Your goal:
Begin at the top of the entries below and write out every line through the one containing "Labels for a", excluding pictures.
Segment Start: Input data
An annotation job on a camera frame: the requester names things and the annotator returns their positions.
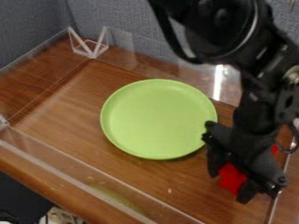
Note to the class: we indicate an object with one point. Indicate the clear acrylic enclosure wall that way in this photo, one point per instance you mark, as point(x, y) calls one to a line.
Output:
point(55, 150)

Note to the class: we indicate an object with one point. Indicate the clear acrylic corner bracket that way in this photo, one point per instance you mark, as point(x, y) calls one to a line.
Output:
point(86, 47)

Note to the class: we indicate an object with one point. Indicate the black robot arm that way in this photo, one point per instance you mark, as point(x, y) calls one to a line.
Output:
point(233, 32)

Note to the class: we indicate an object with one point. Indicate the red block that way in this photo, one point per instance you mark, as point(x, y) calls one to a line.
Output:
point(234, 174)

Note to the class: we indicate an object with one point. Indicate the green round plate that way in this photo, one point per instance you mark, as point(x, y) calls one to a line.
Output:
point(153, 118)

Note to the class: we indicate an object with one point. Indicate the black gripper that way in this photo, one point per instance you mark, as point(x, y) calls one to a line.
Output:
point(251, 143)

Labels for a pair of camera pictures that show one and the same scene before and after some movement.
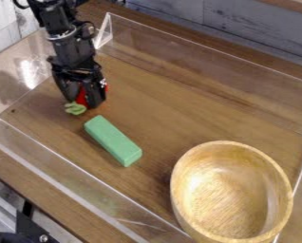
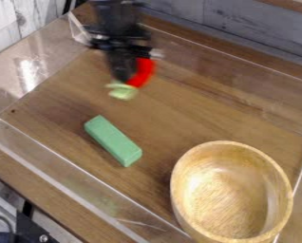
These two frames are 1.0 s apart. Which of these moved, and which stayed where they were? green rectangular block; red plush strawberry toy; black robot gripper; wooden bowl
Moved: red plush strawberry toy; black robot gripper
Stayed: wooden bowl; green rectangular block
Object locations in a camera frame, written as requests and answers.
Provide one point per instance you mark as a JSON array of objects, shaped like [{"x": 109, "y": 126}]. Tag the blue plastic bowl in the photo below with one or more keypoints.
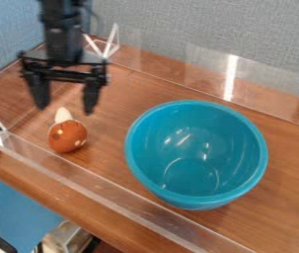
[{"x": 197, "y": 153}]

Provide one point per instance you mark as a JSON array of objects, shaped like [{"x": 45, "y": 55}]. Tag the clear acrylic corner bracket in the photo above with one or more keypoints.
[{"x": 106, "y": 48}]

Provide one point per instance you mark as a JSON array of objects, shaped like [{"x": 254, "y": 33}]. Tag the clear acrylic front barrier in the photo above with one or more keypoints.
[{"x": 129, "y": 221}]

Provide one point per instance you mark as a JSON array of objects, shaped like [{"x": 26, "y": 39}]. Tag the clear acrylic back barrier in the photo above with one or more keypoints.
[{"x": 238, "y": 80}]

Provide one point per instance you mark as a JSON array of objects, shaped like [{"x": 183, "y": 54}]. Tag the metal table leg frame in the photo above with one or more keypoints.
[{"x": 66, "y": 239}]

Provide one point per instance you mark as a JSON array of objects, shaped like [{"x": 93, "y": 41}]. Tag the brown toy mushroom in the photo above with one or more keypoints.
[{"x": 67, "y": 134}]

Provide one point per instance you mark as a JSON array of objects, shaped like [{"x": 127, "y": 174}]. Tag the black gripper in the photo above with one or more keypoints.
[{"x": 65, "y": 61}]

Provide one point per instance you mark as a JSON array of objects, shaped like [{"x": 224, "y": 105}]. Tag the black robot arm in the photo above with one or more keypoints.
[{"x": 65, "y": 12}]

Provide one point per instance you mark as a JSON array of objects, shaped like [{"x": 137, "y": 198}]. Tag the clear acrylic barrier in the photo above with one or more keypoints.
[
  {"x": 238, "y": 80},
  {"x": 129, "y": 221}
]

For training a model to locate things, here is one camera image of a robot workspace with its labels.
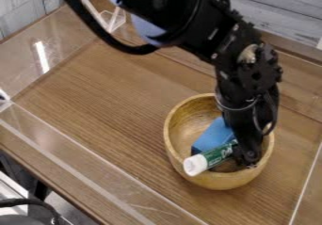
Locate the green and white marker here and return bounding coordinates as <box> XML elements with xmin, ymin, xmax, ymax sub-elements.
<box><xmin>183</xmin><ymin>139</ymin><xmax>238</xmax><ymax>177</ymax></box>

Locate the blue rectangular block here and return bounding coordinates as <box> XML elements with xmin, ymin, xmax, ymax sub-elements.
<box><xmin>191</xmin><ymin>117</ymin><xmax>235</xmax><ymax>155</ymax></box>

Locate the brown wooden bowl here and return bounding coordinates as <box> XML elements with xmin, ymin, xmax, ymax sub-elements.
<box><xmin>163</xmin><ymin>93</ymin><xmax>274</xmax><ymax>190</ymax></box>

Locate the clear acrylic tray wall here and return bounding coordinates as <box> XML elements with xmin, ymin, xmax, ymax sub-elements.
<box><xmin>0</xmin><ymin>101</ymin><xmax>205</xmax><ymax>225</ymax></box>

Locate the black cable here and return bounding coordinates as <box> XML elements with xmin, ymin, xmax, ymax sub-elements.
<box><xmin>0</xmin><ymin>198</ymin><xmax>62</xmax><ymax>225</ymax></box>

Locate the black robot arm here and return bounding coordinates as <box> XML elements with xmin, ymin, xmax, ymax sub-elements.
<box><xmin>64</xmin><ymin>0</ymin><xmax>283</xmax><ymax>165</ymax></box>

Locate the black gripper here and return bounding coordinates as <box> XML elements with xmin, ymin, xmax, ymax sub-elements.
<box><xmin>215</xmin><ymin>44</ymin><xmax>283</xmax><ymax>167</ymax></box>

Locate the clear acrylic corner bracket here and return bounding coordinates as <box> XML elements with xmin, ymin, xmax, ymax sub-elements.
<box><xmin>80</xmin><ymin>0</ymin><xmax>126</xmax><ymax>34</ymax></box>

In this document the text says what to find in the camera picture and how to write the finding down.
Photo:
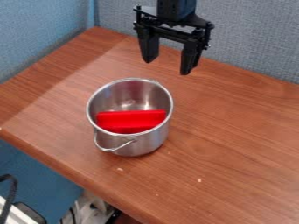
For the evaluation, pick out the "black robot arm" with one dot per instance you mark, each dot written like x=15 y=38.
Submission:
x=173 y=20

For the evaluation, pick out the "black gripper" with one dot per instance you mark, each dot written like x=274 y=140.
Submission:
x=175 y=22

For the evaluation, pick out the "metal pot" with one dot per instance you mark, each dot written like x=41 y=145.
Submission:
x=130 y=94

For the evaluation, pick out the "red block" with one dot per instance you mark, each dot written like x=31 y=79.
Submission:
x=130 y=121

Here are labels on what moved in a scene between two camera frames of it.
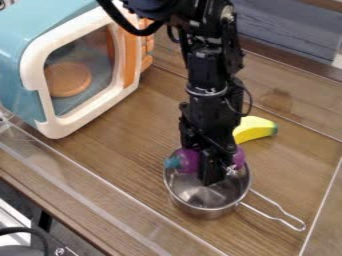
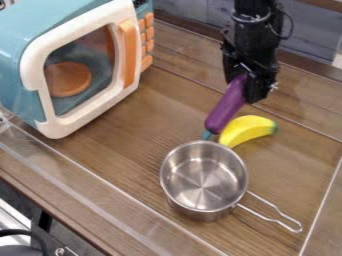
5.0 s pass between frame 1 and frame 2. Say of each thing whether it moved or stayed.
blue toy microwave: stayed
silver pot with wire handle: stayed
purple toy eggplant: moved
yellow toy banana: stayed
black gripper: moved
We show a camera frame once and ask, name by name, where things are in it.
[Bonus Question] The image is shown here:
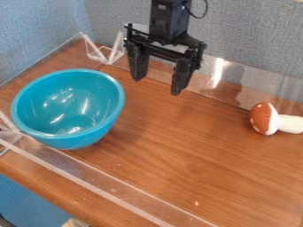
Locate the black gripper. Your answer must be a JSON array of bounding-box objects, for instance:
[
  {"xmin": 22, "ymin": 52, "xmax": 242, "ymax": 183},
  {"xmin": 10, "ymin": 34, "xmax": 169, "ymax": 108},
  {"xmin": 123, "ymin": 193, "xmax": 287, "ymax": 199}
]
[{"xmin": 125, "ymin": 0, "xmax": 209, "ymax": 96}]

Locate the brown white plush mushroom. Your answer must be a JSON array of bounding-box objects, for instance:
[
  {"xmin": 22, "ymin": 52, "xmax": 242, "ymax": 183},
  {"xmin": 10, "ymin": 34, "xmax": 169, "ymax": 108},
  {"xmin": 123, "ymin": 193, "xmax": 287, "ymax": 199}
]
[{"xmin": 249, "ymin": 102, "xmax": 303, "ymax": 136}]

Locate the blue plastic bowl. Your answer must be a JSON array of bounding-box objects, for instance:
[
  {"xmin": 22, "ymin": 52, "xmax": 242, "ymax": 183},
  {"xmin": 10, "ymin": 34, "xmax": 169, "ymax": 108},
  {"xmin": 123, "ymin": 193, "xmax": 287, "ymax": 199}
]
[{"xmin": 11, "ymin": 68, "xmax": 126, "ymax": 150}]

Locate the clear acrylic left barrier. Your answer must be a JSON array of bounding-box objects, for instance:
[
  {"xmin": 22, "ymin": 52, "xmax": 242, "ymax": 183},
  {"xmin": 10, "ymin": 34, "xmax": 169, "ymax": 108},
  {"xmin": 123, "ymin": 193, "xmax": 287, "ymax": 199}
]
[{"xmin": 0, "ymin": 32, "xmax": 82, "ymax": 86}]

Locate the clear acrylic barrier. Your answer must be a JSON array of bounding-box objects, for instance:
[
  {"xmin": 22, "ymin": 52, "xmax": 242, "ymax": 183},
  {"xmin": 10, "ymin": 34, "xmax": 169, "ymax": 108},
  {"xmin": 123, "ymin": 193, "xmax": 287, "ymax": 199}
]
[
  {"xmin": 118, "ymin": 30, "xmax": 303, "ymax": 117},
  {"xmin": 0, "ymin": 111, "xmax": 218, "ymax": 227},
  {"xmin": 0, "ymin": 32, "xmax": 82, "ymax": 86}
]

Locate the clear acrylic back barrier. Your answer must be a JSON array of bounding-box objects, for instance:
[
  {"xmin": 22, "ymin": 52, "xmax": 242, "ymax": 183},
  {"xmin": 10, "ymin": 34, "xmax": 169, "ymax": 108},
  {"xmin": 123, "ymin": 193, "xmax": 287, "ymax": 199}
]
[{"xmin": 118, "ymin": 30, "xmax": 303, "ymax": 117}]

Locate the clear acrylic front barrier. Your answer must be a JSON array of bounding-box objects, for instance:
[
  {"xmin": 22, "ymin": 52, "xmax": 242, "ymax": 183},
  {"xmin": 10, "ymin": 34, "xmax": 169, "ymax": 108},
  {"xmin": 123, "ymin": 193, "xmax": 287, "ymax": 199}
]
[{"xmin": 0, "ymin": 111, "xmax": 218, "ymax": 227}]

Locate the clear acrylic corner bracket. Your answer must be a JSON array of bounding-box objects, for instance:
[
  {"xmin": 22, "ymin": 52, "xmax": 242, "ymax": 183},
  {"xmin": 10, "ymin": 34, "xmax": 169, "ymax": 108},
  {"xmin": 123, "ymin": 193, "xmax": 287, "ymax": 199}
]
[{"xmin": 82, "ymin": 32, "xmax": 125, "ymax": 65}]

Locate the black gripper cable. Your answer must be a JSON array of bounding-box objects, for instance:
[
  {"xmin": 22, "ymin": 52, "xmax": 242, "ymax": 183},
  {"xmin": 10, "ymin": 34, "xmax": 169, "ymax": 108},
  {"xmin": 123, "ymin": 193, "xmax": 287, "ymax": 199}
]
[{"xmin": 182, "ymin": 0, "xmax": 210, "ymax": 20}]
Segment End: Input data
Response area:
An annotation job on a camera frame: the requester names things and the annotator returns their positions.
Note to the class: we indicate an object with one point. Indicate the clear acrylic enclosure wall that way in this photo, one point per instance you mark, as point(x, y) calls one to a line.
Output:
point(55, 150)

Note to the class: we indicate an object with one point. Indicate the clear acrylic corner bracket that way in this photo, one point per instance you mark, as point(x, y) calls one to a line.
Output:
point(86, 47)

Note to the class: we indicate an object with one point. Indicate the black robot arm that way in this photo, one point per instance you mark, as point(x, y) calls one to a line.
Output:
point(233, 32)

Note to the class: we indicate an object with one point. Indicate the red block that way in this photo, one point per instance you mark, as point(x, y) calls one to a line.
Output:
point(234, 174)

Note to the class: we indicate an object with one point. Indicate the green round plate that way in this photo, one point per instance you mark, as point(x, y) calls one to a line.
Output:
point(153, 118)

Note to the class: we indicate an object with one point. Indicate the black gripper that way in this photo, one point per instance you mark, as point(x, y) calls one to a line.
Output:
point(251, 143)

Labels for a pair of camera pictures that show one and the same scene before and after some movement.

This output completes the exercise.